Spray Lakes Reservoir

    1.Introduction
    2.Drainage Basin Characteristics
    3.Reservoir Characteristics
    4.Water Quality
    5.Biological Characteristics
    6.References
    7.Appendix

1. Introduction

Map Sheets:82J/11, 13, 14, 82O/3
Location:Tp22, 23 R10 W5
Lat/Long:50°54'N 115°20'W

Spray Lakes Reservoir is a long, narrow impoundment in a mountain valley perched 400 m above the town of Canmore, which is approximately 100 km west of the city of Calgary on Highway 1. To reach the reservoir from Canmore, cross the bridge over the Bow River then follow the winding road past the Canmore Nordic Center. Continue up a long hill for a total of 20 km to the Three Sisters Dam and the north end of the reservoir (Fig. 1). An alternate route is to start at Peter Lougheed Provincial Park in the Kananaskis Valley and take the Smith-Dorrien/Spray Trail for about 20 km to the southern portion of the reservoir. Spray Lakes Reservoir is located in Kananaskis Country (Improvement District No. 5), an area of mountains and foothills that has been the focus of recreational development since the 1970s.
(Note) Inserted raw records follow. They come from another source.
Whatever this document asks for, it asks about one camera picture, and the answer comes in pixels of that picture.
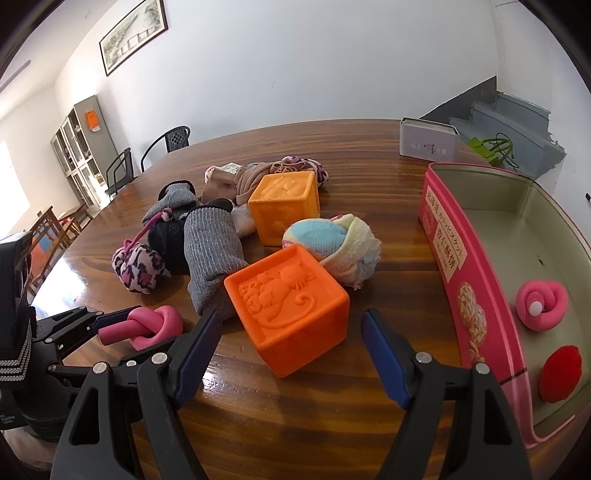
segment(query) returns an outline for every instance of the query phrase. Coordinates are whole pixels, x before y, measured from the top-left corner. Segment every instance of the pink knot toy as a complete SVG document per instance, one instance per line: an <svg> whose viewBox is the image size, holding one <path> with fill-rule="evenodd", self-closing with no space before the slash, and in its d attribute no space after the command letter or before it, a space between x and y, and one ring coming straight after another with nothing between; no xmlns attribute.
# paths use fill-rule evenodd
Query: pink knot toy
<svg viewBox="0 0 591 480"><path fill-rule="evenodd" d="M181 314L170 305L162 305L155 310L147 307L131 310L127 320L99 328L99 339L103 345L111 345L129 338L131 345L139 351L179 336L181 333L183 333Z"/></svg>
<svg viewBox="0 0 591 480"><path fill-rule="evenodd" d="M569 294L558 282L531 280L517 292L515 308L523 324L535 332L557 326L569 307Z"/></svg>

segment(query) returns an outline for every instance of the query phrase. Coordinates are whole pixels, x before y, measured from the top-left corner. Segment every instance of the blue gripper pad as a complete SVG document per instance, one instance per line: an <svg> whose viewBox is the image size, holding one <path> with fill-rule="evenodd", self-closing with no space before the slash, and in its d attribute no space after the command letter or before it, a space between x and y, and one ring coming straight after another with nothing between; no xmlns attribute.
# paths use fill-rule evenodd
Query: blue gripper pad
<svg viewBox="0 0 591 480"><path fill-rule="evenodd" d="M412 360L405 349L395 351L394 336L377 310L367 310L361 318L361 336L390 400L406 410L412 400L409 386L414 379Z"/></svg>
<svg viewBox="0 0 591 480"><path fill-rule="evenodd" d="M168 366L168 381L177 408L195 396L221 337L219 315L206 310L182 343L170 348L173 359Z"/></svg>

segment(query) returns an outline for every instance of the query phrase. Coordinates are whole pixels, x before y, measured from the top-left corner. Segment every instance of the screw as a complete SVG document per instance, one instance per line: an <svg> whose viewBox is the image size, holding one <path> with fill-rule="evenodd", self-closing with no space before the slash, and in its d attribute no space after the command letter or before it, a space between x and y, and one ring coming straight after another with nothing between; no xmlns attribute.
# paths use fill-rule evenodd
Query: screw
<svg viewBox="0 0 591 480"><path fill-rule="evenodd" d="M98 362L97 364L95 364L94 367L92 367L92 371L95 374L101 374L105 370L107 370L107 364L104 362Z"/></svg>
<svg viewBox="0 0 591 480"><path fill-rule="evenodd" d="M488 375L491 373L491 368L487 364L479 363L474 366L474 369L481 375Z"/></svg>
<svg viewBox="0 0 591 480"><path fill-rule="evenodd" d="M427 352L419 352L416 354L415 358L420 364L430 364L431 360L433 360L431 354Z"/></svg>
<svg viewBox="0 0 591 480"><path fill-rule="evenodd" d="M152 363L156 365L163 364L167 359L168 355L164 352L159 352L152 355Z"/></svg>

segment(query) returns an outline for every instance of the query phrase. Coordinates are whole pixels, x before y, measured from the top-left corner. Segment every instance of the metal cabinet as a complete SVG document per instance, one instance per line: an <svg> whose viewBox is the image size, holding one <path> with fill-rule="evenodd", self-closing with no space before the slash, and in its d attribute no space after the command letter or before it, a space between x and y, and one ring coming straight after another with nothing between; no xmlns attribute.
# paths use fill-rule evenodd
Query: metal cabinet
<svg viewBox="0 0 591 480"><path fill-rule="evenodd" d="M94 111L99 129L89 128L86 121L86 112L89 111ZM117 153L96 96L74 105L51 140L51 146L80 202L89 207L104 208L108 205L111 199L105 193L109 180L107 169Z"/></svg>

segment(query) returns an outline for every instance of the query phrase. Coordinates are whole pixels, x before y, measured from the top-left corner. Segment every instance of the red pom pom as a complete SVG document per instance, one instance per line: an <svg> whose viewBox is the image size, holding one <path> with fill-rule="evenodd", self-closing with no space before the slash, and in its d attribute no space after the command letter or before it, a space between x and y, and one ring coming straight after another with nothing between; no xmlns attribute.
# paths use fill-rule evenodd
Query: red pom pom
<svg viewBox="0 0 591 480"><path fill-rule="evenodd" d="M583 359L574 345L556 350L542 367L538 391L542 400L556 403L574 391L583 374Z"/></svg>
The name of the reservoir is taken from two tiny lakes, Upper Spray and Lower Spray, which were originally in the valley where the reservoir now lies (Fig. 1, inset). These lakes were on a tributary of the Spray River; Upper Spray Lake drained via Buller Creek to Lower Spray Lake which drained by Woods Creek into the Spray River (Miller and Macdonald 1950). The name Buller Creek now refers to a different creek on the east side of the reservoir. Spray River was named for the spray from the Bow Falls in Banff, which drifts across the mouth of the Spray River where it joins the Bow River (Geog. Bd. Can. 1928).

The history of the Spray area tells of three dynamic and determined men who each etched a colourful chapter in the early days of Alberta. The first white man to visit the Spray Lakes area was James Sinclair. He left Fort Garry (now the city of Winnipeg) in 1841 with 23 families, including a 75-year-old woman, with an aim to settle in the Oregon Territory to reinforce the tenuous British claim to the area. After a brief stop at Fort Edmonton, he was guided by Maskepetoon, the chief of the Wetaskiwin Cree, via Lake Minnewanka to the present site of Canmore and on up the valley where the reservoir now lies. They trekked up the Spray River, then along a tributary, White Man's Creek, and across the Great Divide at White Man's Pass (Fig. 1) (Fraser 1969). The Reverend Robert Rundle was also in the area in 1841. After camping at the confluence of the Bow and Spray rivers, Rundle explored the Spray Valley where it parallels the mountain that now bears his name (Appleby 1975). In 1845, Father Pierre Jean de Smet, a Jesuit priest, came east from Lake Windermere via the Kootenay River and one of its tributaries to the summit of White Man's Pass "where all was wild sublimity". He erected a large cross on the pass, and the river which drains the west side of the pass was henceforth known as the Cross River. From White Man's Pass, de Smet travelled down the Spray River, which was "jewelled with enamelled beads", and on out to the foothills (Fraser 1969).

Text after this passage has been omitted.